Business owners have many legitimate complaints these days: taxes, regulations, competition (from home and abroad), can’t find good people. The list goes on and on. Always has. Always will.
Yet the pride of the American capitalistic system is the successful family business. These entrepreneurs have found their way through, around or over the seemingly endless obstacles to become a “successful business owner.” An SBO for short.
For the purposes of this article, SBOs have excess funds to invest. Typically these excess funds are in one (or more) of three places: (1) still in the business, (2) in their (or spouse’s) name or (3) in a qualified plan.
Over the years, the quote that follows has been nicknamed the SBO’s lament: “I know how to make money in my business… but when it comes to making money with my investment money, either I don’t have time to watch it, don’t know how to watch it or rely on my investment advisor. When the market is up, my advisors do fine… when it’s down, they do lousy.”
For the past couple of years, the lament usually ends with, “Now the market is lousy (or down, or uncertain or similar words). What should I do?”
(Note: Yes, yes… millions of Americans—other than SBOs—have the same investment dilemma: “Where do I invest my money?”)
Now, regular readers of this column know that your author is a tax planner: finding legal ways to avoid all types of taxes—particularly estate taxes. To do this requires—among other things—getting my client’s personal balance sheet.

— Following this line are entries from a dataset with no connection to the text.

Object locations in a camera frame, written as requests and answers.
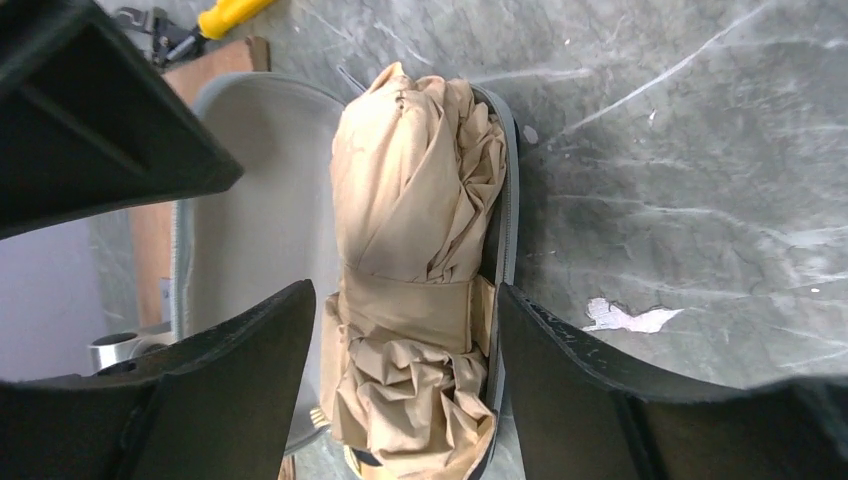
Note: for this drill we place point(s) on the yellow handled screwdriver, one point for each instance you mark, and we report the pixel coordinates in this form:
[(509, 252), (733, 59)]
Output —
[(215, 23)]

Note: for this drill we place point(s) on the beige umbrella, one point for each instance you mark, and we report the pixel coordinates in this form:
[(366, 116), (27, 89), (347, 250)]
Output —
[(417, 167)]

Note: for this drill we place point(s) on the metal stand bracket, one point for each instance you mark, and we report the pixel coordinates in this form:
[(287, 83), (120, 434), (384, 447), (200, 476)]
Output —
[(116, 348)]

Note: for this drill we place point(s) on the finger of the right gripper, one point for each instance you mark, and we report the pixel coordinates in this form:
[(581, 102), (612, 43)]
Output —
[(88, 126)]

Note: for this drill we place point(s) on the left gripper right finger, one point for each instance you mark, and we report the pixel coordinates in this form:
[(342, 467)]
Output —
[(586, 410)]

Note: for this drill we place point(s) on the grey black umbrella case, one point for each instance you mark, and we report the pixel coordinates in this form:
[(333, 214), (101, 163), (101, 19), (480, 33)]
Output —
[(275, 226)]

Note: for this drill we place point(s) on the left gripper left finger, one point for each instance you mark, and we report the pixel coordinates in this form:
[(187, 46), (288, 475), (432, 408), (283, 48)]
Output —
[(216, 405)]

Here’s what I can tell you the balance sheets reveal about the investments of SBOs (and also other estate planning clients). Their success (or failure) in the stock market and a myriad of other investments, in general, mirrors the Dow Jones: happy on the way up and painful on the way down. Usually, real estate investments are a winner.
Now what about that excess cash? Terrible results. Almost always the investments are conservative: divided between (1) CDs and money market funds, (2) municipal bonds and (3) a “zillion” variety of annuities. After taxes and inflation, your net earnings on (1) investments are typically less than 3%, sometimes even negative. Those income tax free bonds, (2), not only have a low rate of return but fall in value when interest rates rise. Annuities, (3), could fill a large book to describe all the varieties and, most of all, the complaints from clients. Never, not once, has a client told me that he/she is happy with the results of an annuity. (Sure would like to hear from a reader who has personally had a positive experience with any annuity.)
As you can imagine, almost every estate planning consultation with an SBO—and other clients—requires serious consideration concerning the client’s investments: safety, risk, tax consequences, rate of return and other factors. We discuss alternate investments, considering, among other things… profitability, risk and how taxed.
Currently, the most popular alternative investment is senior settlements (SS), also called Life Settlements. The following quote from “The Wall Street Journal” and “USA Today” (and other sources) tells you why SS are becoming such a popular investment.
“Life Settlements [has become a] trillion dollar industry… dominated by institutional investors including Berkshire Hathaway (billionaire Warren Buffet’s company), AIG and CNA. Their pursuit of this market is related to the degree of safety, high yields in excess of 15% per year and the fact that a Life Settlement is not affected by market forces.”
“Life settlements are a very good option for the investor that has as his or her investment philosophy a desire for a secure, safe and “no risk” investment… It is for your “nest egg” money… It is not considered a security by SEC. Therefore it is not normally provided as an investment option by stock brokers.”
Of course, your question is… “Can a little guy (as opposed to an institutional investor) invest in SS. Yes, it’s all made possible by a small publicly traded (on the NASDAQ) company. Its average rate of return an SS investments has been 16.28% per year on average during the company’s 14-year operating history.